*Problem details*
Every entry below should be printed again exactly as it reads.

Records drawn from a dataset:
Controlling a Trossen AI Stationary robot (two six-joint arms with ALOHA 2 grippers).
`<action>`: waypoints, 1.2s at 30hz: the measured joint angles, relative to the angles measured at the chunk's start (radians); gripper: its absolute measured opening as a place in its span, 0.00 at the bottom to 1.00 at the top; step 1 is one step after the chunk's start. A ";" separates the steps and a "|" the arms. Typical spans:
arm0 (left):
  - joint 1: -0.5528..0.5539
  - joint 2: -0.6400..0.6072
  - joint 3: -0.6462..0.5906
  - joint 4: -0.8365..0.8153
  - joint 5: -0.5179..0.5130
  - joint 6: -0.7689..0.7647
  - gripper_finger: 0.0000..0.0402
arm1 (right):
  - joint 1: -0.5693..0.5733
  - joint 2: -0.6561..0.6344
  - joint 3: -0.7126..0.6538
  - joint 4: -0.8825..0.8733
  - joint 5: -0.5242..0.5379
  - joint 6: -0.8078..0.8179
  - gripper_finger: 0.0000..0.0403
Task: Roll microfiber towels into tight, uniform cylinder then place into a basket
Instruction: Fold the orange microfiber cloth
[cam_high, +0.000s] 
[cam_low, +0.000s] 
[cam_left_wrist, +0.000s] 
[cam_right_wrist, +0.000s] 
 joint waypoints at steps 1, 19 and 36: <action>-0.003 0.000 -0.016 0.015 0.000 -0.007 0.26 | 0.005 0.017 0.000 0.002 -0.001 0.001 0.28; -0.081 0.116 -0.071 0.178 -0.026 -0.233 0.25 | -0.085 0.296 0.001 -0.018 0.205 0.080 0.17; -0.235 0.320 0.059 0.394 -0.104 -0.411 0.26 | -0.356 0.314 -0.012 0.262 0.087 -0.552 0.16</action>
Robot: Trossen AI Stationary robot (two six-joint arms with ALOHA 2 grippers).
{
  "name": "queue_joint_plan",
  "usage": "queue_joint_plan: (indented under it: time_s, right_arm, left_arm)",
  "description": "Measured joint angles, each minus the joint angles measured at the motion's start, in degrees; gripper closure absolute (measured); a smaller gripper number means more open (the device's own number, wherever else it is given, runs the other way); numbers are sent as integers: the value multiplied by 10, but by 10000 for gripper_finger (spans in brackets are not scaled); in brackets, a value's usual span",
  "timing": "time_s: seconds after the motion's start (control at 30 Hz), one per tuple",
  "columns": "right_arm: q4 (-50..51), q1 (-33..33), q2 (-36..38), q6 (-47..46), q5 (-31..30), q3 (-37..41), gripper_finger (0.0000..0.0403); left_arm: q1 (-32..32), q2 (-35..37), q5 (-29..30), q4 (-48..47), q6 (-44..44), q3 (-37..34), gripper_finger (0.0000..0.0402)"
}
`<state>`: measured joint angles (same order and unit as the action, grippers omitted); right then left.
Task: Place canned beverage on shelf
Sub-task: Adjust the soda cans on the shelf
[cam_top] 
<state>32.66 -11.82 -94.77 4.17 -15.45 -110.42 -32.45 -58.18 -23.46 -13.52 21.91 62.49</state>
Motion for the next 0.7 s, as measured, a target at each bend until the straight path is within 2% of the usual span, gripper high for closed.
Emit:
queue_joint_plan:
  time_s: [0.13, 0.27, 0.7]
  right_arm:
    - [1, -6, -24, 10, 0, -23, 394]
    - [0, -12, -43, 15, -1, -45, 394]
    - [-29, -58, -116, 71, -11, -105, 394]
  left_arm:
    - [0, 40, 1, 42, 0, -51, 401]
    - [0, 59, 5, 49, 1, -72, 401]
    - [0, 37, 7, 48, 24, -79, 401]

*Written reply*
Controlling a Trossen AI Stationary robot (two six-joint arms with ALOHA 2 grippers).
`<action>`: waypoints, 1.2s at 30hz: the measured joint angles, relative to the angles measured at the chunk's start (radians); gripper: its absolute measured opening as a place in its span, 0.00 at the bottom to 1.00 at the top; step 1 is one step after the chunk's start. A ";" separates the steps and a "|" the arms. Typical spans:
arm0 (left):
  - joint 1: -0.5528..0.5539
  - joint 2: -0.6400..0.6072
  - joint 3: -0.6462..0.5906
  - joint 4: -0.8365..0.8153
  - joint 5: -0.5179..0.5130
  - joint 6: -0.7689..0.7647
  - gripper_finger: 0.0000..0.0402
arm1 (right):
  - joint 1: -0.5693..0.5733
  - joint 2: -0.6561..0.6344
  - joint 3: -0.7126..0.6538
  - joint 4: -0.8825..0.8733
  - joint 5: -0.5242..0.5379
  - joint 6: -0.8078..0.8179
  - gripper_finger: 0.0000..0.0403
Task: Roll microfiber towels into tight, uniform cylinder then place into a basket
Instruction: Fold the orange microfiber cloth
[cam_high, +0.000s] 
[cam_low, +0.000s] 
[cam_left_wrist, +0.000s] 
[cam_right_wrist, +0.000s] 
 joint waypoints at steps 1, 19 and 36: <action>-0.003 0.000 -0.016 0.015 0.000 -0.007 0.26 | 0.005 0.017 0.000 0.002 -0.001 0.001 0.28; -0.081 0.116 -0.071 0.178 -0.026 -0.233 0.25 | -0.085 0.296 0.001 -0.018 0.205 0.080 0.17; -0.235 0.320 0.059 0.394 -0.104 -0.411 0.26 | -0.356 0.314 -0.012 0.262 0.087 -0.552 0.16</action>
Robot: Trossen AI Stationary robot (two six-joint arms with ALOHA 2 grippers).
{
  "name": "queue_joint_plan",
  "usage": "queue_joint_plan: (indented under it: time_s, right_arm, left_arm)",
  "description": "Measured joint angles, each minus the joint angles measured at the motion's start, in degrees; gripper closure absolute (measured); a smaller gripper number means more open (the device's own number, wherever else it is given, runs the other way); numbers are sent as integers: the value multiplied by 10, but by 10000 for gripper_finger (spans in brackets are not scaled); in brackets, a value's usual span",
  "timing": "time_s: seconds after the motion's start (control at 30 Hz), one per tuple",
  "columns": "right_arm: q4 (-50..51), q1 (-33..33), q2 (-36..38), q6 (-47..46), q5 (-31..30), q3 (-37..41), gripper_finger (0.0000..0.0403); left_arm: q1 (-32..32), q2 (-35..37), q5 (-29..30), q4 (-48..47), q6 (-44..44), q3 (-37..34), gripper_finger (0.0000..0.0402)"
}
`<state>`: measured joint angles (same order and unit as the action, grippers omitted); right then left.
Task: Place canned beverage on shelf
Sub-task: Adjust the soda cans on the shelf
[cam_top] 
<state>32.66 -11.82 -94.77 4.17 -15.45 -110.42 -32.45 -58.18 -23.46 -13.52 21.91 62.49</state>
Motion for the next 0.7 s, as measured, a target at each bend until the straight path is within 2% of the usual span, gripper high for closed.
Emit:
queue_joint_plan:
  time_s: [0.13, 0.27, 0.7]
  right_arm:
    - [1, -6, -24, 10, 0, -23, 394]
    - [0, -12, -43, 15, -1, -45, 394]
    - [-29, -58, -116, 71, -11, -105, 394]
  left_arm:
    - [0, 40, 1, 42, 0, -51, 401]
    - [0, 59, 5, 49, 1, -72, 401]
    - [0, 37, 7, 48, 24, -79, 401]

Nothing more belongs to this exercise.